_What you need to do_. For this exercise, copy the data exactly and omit any images.

_Data items_.
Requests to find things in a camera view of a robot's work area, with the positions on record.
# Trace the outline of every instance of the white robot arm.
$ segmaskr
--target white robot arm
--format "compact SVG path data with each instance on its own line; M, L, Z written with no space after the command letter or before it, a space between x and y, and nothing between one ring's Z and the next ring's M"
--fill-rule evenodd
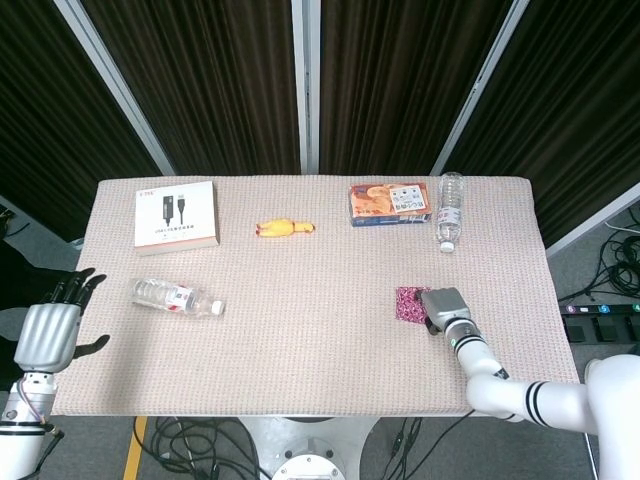
M507 421L599 435L600 479L640 472L640 357L618 355L594 365L586 385L521 382L496 360L455 288L421 292L427 328L443 332L469 378L467 401Z
M109 340L105 335L93 345L76 347L84 309L93 290L106 278L96 275L86 281L93 272L87 269L70 274L27 312L14 356L25 373L13 384L0 418L0 480L37 477L44 458L64 436L48 423L57 392L53 374ZM54 440L38 462L46 433Z

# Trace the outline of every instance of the usb cable box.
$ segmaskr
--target usb cable box
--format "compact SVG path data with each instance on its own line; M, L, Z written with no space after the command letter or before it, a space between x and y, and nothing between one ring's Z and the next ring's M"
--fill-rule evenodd
M135 222L139 255L218 245L213 182L137 191Z

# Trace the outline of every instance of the box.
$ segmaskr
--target box
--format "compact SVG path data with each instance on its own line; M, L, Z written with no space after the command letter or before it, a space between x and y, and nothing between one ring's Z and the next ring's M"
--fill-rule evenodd
M424 182L353 185L349 207L354 227L425 223L431 217Z
M136 192L135 249L139 255L218 245L213 182Z

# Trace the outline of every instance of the plastic water bottle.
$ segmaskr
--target plastic water bottle
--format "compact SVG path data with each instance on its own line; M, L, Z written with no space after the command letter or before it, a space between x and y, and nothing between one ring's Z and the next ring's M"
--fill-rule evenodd
M451 253L460 238L464 177L459 173L445 173L438 189L438 232L440 251Z
M131 300L147 307L186 315L221 315L224 303L203 290L157 280L136 278L131 281Z

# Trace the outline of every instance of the gray floor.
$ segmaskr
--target gray floor
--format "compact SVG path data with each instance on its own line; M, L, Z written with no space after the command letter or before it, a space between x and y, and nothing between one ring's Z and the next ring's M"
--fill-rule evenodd
M2 198L0 203L10 206ZM27 220L30 219L19 215L13 222L14 228ZM37 266L73 269L79 252L36 222L31 222L28 229L8 242ZM611 222L616 225L630 223L626 213ZM599 247L609 232L606 227L599 227L550 259L559 296L582 288L591 279ZM606 303L629 303L628 299L612 295L598 294L596 299ZM589 302L586 297L577 300ZM25 312L24 309L0 312L0 334L17 338ZM623 353L629 348L577 346L573 347L573 353L578 371L582 372L589 359ZM4 405L5 399L6 395L0 395L0 405ZM122 478L131 434L130 418L57 417L53 422L67 435L48 459L40 478ZM446 418L426 419L423 433L413 450L415 458L409 464L415 464L452 422ZM362 456L361 478L380 477L400 423L400 419L383 419L375 426ZM591 468L581 435L482 418L469 419L453 430L414 478L570 480L590 477ZM169 479L177 476L164 472L143 456L138 478ZM233 478L233 474L221 478Z

_The completed task_.
Requests to find things in a camera view of a robot's work area, with the positions on record.
# Trace the outline of every instance of the white robot arm.
$ segmaskr
--target white robot arm
--format "compact SVG path data with each instance on its own line; M, L, Z written with no space after the command letter or before it, a space between x and y, and nothing between one ring's Z and the next ring's M"
--fill-rule evenodd
M507 421L599 435L600 479L640 472L640 357L618 355L594 365L586 385L521 382L496 360L455 288L421 292L427 328L443 332L469 378L467 401Z
M109 340L105 335L93 345L76 347L84 309L93 290L106 278L96 275L86 281L93 272L87 269L70 274L27 312L14 356L25 373L13 384L0 418L0 480L37 477L44 458L64 436L48 423L57 392L53 374ZM54 440L38 462L46 433Z

# Trace the outline of every instance of the usb cable box.
$ segmaskr
--target usb cable box
--format "compact SVG path data with each instance on its own line; M, L, Z written with no space after the command letter or before it, a space between x and y, and nothing between one ring's Z and the next ring's M"
--fill-rule evenodd
M135 222L139 255L218 245L213 182L137 191Z

# Trace the outline of every instance of the box.
$ segmaskr
--target box
--format "compact SVG path data with each instance on its own line; M, L, Z written with no space after the command letter or before it, a space between x and y, and nothing between one ring's Z and the next ring's M"
--fill-rule evenodd
M424 182L353 185L349 207L354 227L425 223L431 217Z
M136 192L135 249L139 255L218 245L213 182Z

# Trace the outline of every instance of the plastic water bottle.
$ segmaskr
--target plastic water bottle
--format "compact SVG path data with each instance on its own line; M, L, Z written with no space after the command letter or before it, a space between x and y, and nothing between one ring's Z and the next ring's M"
--fill-rule evenodd
M451 253L460 238L464 177L459 173L445 173L438 189L438 232L440 251Z
M131 300L147 307L186 315L221 315L224 303L203 290L157 280L136 278L131 281Z

# Trace the outline of every instance of the gray floor.
$ segmaskr
--target gray floor
--format "compact SVG path data with each instance on its own line; M, L, Z written with no space after the command letter or before it, a space between x and y, and nothing between one ring's Z and the next ring's M"
--fill-rule evenodd
M2 198L0 203L10 206ZM27 220L30 219L19 215L13 222L14 228ZM37 266L73 269L79 252L36 222L31 222L28 229L8 242ZM611 222L616 225L630 223L626 213ZM599 247L609 232L606 227L599 227L550 259L559 296L582 288L591 279ZM606 303L629 303L628 299L612 295L598 294L596 299ZM589 302L586 297L577 300ZM25 312L24 309L0 312L0 334L17 338ZM623 353L629 348L577 346L573 347L573 353L578 371L582 372L589 359ZM4 405L5 399L6 395L0 395L0 405ZM122 478L131 434L130 418L57 417L53 422L67 435L48 459L40 478ZM446 418L426 419L423 433L413 450L415 458L409 464L415 464L452 422ZM362 456L361 478L380 477L400 423L400 419L383 419L375 426ZM591 468L581 435L482 418L469 419L453 430L414 478L570 480L590 477ZM169 479L177 476L164 472L143 456L138 478ZM233 478L233 474L221 478Z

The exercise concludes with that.